How to be Cruel to be Kind
Advice to writers.
Still from Galaxy Quest starring Sigourney Weaver as Gwen DeMarco
As well as acerbic, Dorothy Parker was also a realist: “If you have any young friends who aspire to become writers, the second greatest favour you can do them is to present them with copies of The Elements of Style. The first greatest, of course, is to shoot them now, while they’re happy.”
She had two excellent points: although first published in 1918 (and regularly updated ever since) William Strunk Jr’s classic “How to” guide on writing plain English is still worth careful study. It is readily available and the aspiring should acquire a copy and read it.
Her second – more oblique – point was the use of that word “aspire”. The fact is, many do and few make it to the top of the literary mountain. Those that cluster in the foothills tapping at their keyboards could heed the words of a creative writing teacher who, when told by an aspiring but hopeless student: “I know I have a book in me,” said, “That’s the best place for it, keep it there, why don’t you.”
The thing is, just because you can peck out words on a laptop, have access to the internet and know how to use publishing software, is no reason to suppose you can or should be a writer. This is particularly true of the earnest types who post on Facebook or their personal blogs about “my muse” and her presence or absence. Muses have destroyed more trees and pixels than is socially acceptable because they absolve the writer of responsibility for her actions – or inaction. The latter resulting in endless dribblings on the personal blog about how hard it all is.
Back in 1966, Susan Sontag wrote, “perversity is the muse of modern literature” and whatever she meant by it, let’s take it to mean: get off your tail and go find a job, or stop moaning and get on with it. Write.

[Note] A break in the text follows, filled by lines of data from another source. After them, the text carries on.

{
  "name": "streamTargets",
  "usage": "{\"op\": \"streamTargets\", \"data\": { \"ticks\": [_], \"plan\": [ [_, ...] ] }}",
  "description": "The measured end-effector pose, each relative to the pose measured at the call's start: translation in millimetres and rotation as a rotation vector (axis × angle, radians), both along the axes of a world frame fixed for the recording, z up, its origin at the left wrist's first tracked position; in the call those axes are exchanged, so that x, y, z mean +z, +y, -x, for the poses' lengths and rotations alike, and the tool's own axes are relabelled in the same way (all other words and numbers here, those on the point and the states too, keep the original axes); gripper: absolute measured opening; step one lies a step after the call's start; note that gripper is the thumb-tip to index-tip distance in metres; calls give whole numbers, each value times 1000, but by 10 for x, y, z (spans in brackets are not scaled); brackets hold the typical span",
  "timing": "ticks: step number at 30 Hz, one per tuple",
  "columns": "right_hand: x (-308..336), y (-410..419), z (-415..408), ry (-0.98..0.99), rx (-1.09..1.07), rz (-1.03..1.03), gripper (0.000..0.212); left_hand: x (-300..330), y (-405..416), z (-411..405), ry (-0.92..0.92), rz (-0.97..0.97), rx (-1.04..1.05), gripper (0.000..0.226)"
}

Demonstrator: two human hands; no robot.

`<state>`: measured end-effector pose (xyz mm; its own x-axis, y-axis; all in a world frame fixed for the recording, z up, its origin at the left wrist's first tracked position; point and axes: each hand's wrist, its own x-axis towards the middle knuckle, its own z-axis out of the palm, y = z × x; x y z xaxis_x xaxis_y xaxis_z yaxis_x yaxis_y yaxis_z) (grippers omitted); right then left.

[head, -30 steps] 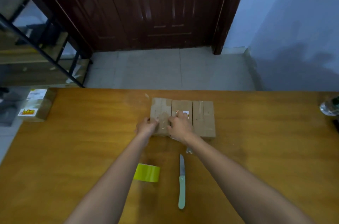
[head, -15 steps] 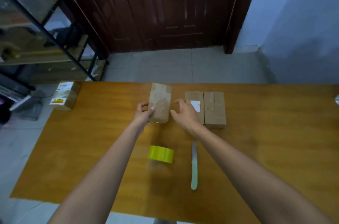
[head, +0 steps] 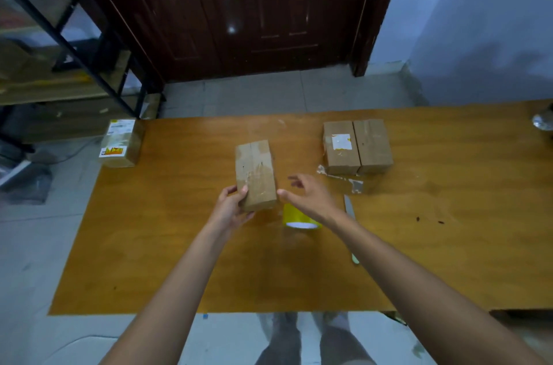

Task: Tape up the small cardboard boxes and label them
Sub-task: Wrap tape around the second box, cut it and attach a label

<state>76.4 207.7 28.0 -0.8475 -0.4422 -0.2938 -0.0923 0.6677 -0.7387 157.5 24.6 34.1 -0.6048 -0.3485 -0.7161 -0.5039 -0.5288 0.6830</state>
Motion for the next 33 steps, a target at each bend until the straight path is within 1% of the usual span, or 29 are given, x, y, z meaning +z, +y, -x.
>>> {"op": "streamTargets", "data": {
  "ticks": [3,8,10,13,16,21,27,30,33],
  "plan": [
    [-37,52,-11,45,140,-178,70,-95,-69,-117,-37,-14,55,28],
    [-208,42,-78,-46,180,-341,66,-209,-300,-291,-81,33,109,46],
    [-242,4,-107,-38,182,-376,66,-226,-352,-330,-87,54,115,46],
    [-256,-1,-150,3,147,-371,52,-263,-354,-297,-90,110,75,39],
    [-292,53,-200,27,148,-358,53,-325,-297,-110,-102,204,8,46],
    [-341,106,-231,29,149,-325,38,-458,-93,369,-107,250,-115,49],
    [-382,130,-208,20,140,-301,36,-707,96,680,-137,423,-296,46],
    [-394,139,-188,25,134,-282,34,-767,115,714,-153,549,-360,44],
    [-407,139,-165,19,117,-266,37,-808,65,727,-222,693,-414,40]
  ]
}}
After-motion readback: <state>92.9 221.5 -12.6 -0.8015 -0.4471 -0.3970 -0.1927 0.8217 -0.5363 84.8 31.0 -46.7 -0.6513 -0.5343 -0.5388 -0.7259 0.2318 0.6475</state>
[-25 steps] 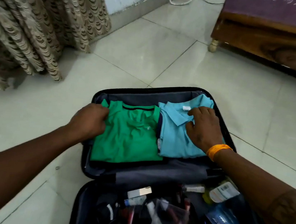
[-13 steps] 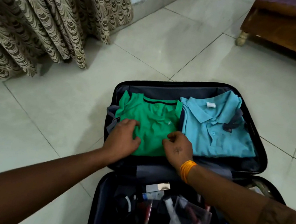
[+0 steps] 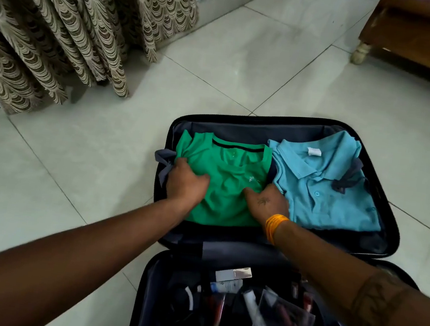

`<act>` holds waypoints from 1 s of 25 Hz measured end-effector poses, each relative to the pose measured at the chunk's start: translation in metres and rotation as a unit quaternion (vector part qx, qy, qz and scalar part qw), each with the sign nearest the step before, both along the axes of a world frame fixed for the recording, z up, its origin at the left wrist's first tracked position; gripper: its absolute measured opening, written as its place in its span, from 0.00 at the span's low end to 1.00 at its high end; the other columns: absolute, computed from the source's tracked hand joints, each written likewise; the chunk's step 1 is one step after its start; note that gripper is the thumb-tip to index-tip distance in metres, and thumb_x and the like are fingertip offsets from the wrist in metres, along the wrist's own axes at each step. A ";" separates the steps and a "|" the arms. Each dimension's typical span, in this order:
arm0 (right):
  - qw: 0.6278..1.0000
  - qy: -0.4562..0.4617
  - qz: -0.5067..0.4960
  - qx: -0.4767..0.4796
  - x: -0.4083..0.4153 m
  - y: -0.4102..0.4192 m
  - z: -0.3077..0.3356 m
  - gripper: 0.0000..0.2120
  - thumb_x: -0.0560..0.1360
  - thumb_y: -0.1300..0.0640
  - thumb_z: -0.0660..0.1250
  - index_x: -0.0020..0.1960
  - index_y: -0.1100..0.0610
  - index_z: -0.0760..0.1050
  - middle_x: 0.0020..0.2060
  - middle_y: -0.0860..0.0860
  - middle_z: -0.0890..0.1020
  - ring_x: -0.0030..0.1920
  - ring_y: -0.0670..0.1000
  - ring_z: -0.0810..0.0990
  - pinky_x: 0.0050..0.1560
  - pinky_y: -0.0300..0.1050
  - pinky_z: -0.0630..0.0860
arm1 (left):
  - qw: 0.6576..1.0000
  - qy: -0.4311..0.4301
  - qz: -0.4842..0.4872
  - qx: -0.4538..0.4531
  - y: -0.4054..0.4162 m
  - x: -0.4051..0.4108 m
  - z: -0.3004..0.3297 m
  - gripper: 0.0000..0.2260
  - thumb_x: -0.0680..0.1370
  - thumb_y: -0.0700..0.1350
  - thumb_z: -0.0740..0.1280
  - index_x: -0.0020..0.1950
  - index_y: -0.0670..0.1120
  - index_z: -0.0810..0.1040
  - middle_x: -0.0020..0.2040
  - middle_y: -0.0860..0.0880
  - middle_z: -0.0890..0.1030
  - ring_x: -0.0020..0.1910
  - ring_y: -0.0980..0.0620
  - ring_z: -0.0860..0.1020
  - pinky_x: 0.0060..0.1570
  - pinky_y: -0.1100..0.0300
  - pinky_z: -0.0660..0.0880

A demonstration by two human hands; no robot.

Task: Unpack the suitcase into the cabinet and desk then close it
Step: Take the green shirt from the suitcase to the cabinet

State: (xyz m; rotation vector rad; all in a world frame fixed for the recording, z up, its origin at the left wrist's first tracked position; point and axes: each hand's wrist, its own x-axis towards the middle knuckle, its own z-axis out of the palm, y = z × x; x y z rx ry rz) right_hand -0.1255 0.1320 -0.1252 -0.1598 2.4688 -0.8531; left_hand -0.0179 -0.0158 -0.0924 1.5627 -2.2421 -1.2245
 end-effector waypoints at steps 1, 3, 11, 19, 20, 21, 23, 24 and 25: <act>1.000 -0.014 -0.010 -0.009 -0.004 -0.003 -0.001 0.32 0.71 0.36 0.70 0.62 0.61 0.77 0.61 0.60 0.82 0.64 0.65 0.77 0.64 0.56 0.76 | 1.000 0.008 0.009 0.010 -0.005 0.000 0.000 0.29 0.78 0.46 0.71 0.76 0.42 0.67 0.69 0.43 0.77 0.65 0.40 0.78 0.59 0.53 0.75; 0.998 -0.046 -0.039 -0.031 -0.008 -0.009 0.001 0.37 0.65 0.30 0.72 0.60 0.59 0.81 0.58 0.58 0.84 0.60 0.64 0.81 0.62 0.58 0.79 | 0.999 0.026 0.016 0.026 -0.011 0.005 0.000 0.28 0.78 0.45 0.71 0.76 0.43 0.68 0.70 0.44 0.78 0.64 0.42 0.79 0.61 0.52 0.77; 0.989 -0.079 -0.101 -0.071 0.000 -0.029 0.000 0.51 0.52 0.28 0.75 0.64 0.60 0.79 0.62 0.59 0.82 0.61 0.62 0.82 0.62 0.55 0.80 | 0.999 -0.049 -0.004 -0.006 0.034 0.035 -0.008 0.32 0.70 0.55 0.69 0.72 0.46 0.72 0.70 0.44 0.75 0.68 0.39 0.75 0.66 0.43 0.74; 0.958 -0.171 -0.175 -0.148 -0.015 -0.025 0.003 0.31 0.59 0.47 0.87 0.56 0.60 0.82 0.54 0.56 0.86 0.52 0.59 0.85 0.61 0.55 0.82 | 0.991 -0.002 0.101 0.085 0.001 0.008 0.006 0.22 0.76 0.46 0.68 0.69 0.42 0.75 0.58 0.45 0.83 0.51 0.43 0.83 0.49 0.54 0.81; 0.951 -0.185 -0.186 -0.162 -0.015 -0.026 0.002 0.31 0.57 0.47 0.88 0.54 0.59 0.82 0.52 0.56 0.86 0.50 0.58 0.85 0.60 0.56 0.82 | 0.992 -0.009 0.101 0.079 -0.001 0.008 0.005 0.21 0.76 0.46 0.68 0.68 0.41 0.75 0.58 0.44 0.83 0.50 0.43 0.83 0.48 0.54 0.81; 0.944 -0.199 -0.196 -0.176 -0.015 -0.027 0.002 0.36 0.54 0.47 0.88 0.56 0.60 0.81 0.52 0.56 0.86 0.50 0.58 0.85 0.59 0.56 0.83 | 0.992 -0.014 0.099 0.072 -0.002 0.008 0.004 0.20 0.76 0.46 0.68 0.67 0.41 0.76 0.58 0.44 0.82 0.50 0.43 0.83 0.48 0.54 0.81; 0.936 -0.205 -0.209 -0.193 -0.015 -0.029 -0.001 0.50 0.44 0.43 0.87 0.62 0.61 0.80 0.55 0.57 0.85 0.51 0.59 0.85 0.59 0.58 0.83 | 0.993 -0.026 0.097 0.062 -0.004 0.006 0.004 0.20 0.78 0.46 0.68 0.67 0.39 0.77 0.60 0.43 0.81 0.52 0.42 0.82 0.49 0.55 0.80; 0.937 -0.201 -0.208 -0.197 -0.015 -0.030 -0.005 0.55 0.40 0.41 0.86 0.63 0.61 0.79 0.56 0.57 0.85 0.52 0.60 0.85 0.59 0.58 0.83 | 0.993 -0.030 0.098 0.061 -0.004 0.005 0.004 0.20 0.78 0.46 0.68 0.68 0.39 0.77 0.60 0.43 0.81 0.53 0.42 0.82 0.48 0.56 0.79; 0.938 -0.199 -0.203 -0.197 -0.018 -0.032 -0.013 0.56 0.38 0.40 0.85 0.63 0.60 0.79 0.56 0.56 0.85 0.52 0.60 0.85 0.58 0.58 0.83 | 0.993 -0.025 0.097 0.066 -0.004 0.003 0.004 0.20 0.78 0.46 0.68 0.68 0.39 0.78 0.59 0.43 0.82 0.52 0.43 0.83 0.46 0.56 0.78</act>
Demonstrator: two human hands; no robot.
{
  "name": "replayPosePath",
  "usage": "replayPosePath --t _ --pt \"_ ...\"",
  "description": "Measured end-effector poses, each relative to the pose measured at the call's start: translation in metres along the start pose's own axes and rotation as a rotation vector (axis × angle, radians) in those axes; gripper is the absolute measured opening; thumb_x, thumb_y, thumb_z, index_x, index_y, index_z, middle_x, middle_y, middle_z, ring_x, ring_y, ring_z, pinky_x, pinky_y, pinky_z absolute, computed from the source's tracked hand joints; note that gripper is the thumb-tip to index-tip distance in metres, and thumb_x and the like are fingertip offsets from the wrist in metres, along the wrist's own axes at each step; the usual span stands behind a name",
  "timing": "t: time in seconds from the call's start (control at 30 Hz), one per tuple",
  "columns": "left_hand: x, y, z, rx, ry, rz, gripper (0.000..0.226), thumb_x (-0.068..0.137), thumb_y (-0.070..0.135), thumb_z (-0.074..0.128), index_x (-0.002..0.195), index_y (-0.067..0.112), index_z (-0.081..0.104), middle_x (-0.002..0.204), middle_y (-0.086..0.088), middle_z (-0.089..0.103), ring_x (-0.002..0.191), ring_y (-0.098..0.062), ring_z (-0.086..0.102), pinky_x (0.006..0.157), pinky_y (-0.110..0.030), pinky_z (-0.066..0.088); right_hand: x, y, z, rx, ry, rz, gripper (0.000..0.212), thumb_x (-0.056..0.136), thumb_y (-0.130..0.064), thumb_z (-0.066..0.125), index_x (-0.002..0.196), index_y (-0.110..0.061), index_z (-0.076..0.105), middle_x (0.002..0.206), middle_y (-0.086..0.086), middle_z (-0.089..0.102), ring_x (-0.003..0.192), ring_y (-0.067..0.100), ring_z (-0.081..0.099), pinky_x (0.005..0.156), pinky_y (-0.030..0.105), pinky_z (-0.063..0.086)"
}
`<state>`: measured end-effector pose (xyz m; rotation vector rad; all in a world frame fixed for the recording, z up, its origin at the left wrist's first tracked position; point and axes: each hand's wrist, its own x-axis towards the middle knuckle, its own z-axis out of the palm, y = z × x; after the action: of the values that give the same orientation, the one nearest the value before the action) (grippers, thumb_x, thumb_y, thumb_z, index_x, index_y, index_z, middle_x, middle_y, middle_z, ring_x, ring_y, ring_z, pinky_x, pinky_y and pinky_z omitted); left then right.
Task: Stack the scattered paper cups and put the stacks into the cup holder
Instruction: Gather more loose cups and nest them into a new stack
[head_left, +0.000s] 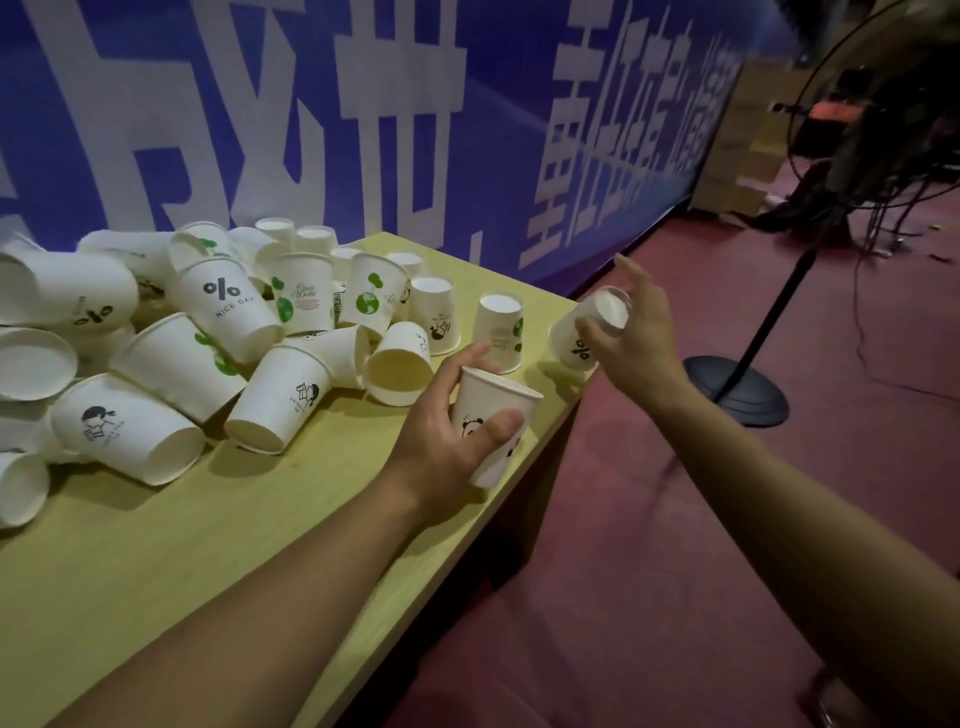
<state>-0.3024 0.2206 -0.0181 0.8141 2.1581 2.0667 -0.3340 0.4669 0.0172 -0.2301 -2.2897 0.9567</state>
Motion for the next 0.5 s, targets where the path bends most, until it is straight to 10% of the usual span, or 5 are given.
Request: replayPosePath --t 0.1,0.33,0.5 --pt "-0.005 0.003 -0.002 -0.021 -0.055 -0.016 0.071 0.066 0.056 0.072 0.132 0.042 0.051 0.117 0.018 0.064 0.092 0.0 0.068 0.067 -0.019 0.056 -0.045 -0.019 -0.019 0.14 0.083 -0.079 0.059 0.088 -0.019 0.074 0.138 -0.035 0.047 0.126 -0.002 0.041 0.112 0.012 0.049 0.096 0.017 0.044" --pt "-0.018 0.011 0.002 -0.011 -0.166 -0.053 0.096 0.068 0.052 0.076 0.153 0.044 0.03 0.141 0.016 0.054 0.113 0.01 0.06 0.08 -0.013 0.052 -0.091 -0.054 -0.01 0.618 0.036 0.102 0.024 0.083 -0.039 0.07 0.102 -0.031 0.059 0.122 0.009 0.057 0.101 0.028 0.065 0.073 0.043 0.061" --pt "-0.02 0.009 0.0 -0.016 -0.099 -0.03 0.109 0.078 0.032 0.075 0.156 0.052 0.002 0.127 0.005 0.06 0.101 -0.005 0.069 0.072 -0.02 0.056 -0.096 -0.073 0.001 0.636 -0.106 0.135 0.041 0.089 -0.03 0.074 0.123 -0.033 0.053 0.114 0.002 0.054 0.083 0.008 0.067 0.065 0.023 0.054"
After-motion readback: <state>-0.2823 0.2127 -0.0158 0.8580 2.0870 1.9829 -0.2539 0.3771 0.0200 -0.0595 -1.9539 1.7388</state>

At the same time, when you do write, it’s also a good idea to think about what it is that you are writing. I mean, have you any idea how many authors of lesbian romances appear not to think at all when writing? No, neither have I, but it’s a lot. For instance, as well as the unlikely prevalence of green-eyed heroines (an earlier column) lesbian romantic heroines do another weird thing.
They slam their eyes shut. Yes, really. And yes, I know – you’re trying it right now and for all your efforts, it’s just not possible to make the essential “slam!” sound required of the act of slamming when what your eyelids are doing is…closing. Lest you doubt, here’s a sample of eye-slamming taken at random and with names removed to protect the guilty – and me from their wrath.
“When her limbs refused to move she slammed her eyes closed,” “Chris’s tongue twirled around her nipple, making it even harder. Mary Jo’s eyes slammed shut.” “Kim’s eyes slammed shut and an inarticulate cry was torn from her throat.” “Her eyes slammed shut and she cried out.” “Candace’s eyes slammed shut as she tilted her pelvis and slid two fingers deep inside herself.” “‘Oh, God,’ she whispered, her eyes slamming shut.” “‘You too.’ Dana gasped and her eyes slammed shut.” And finally, “She slammed her eyes shut to block the image from her mind.”
Yet if writing is still the goal, don’t wait for your muse, just get on and do it. If still lacking motivation, try a viewing of Galaxy Quest, the movie that’s more inspirational than Ayn Rand – and in a good way. Thrill to Captain Jason Nesmith’s exhortation, “Never give up. Never surrender.” Or maybe Gwen DeMarco is more your speed when she says, “Ducts? Why is it always ducts?”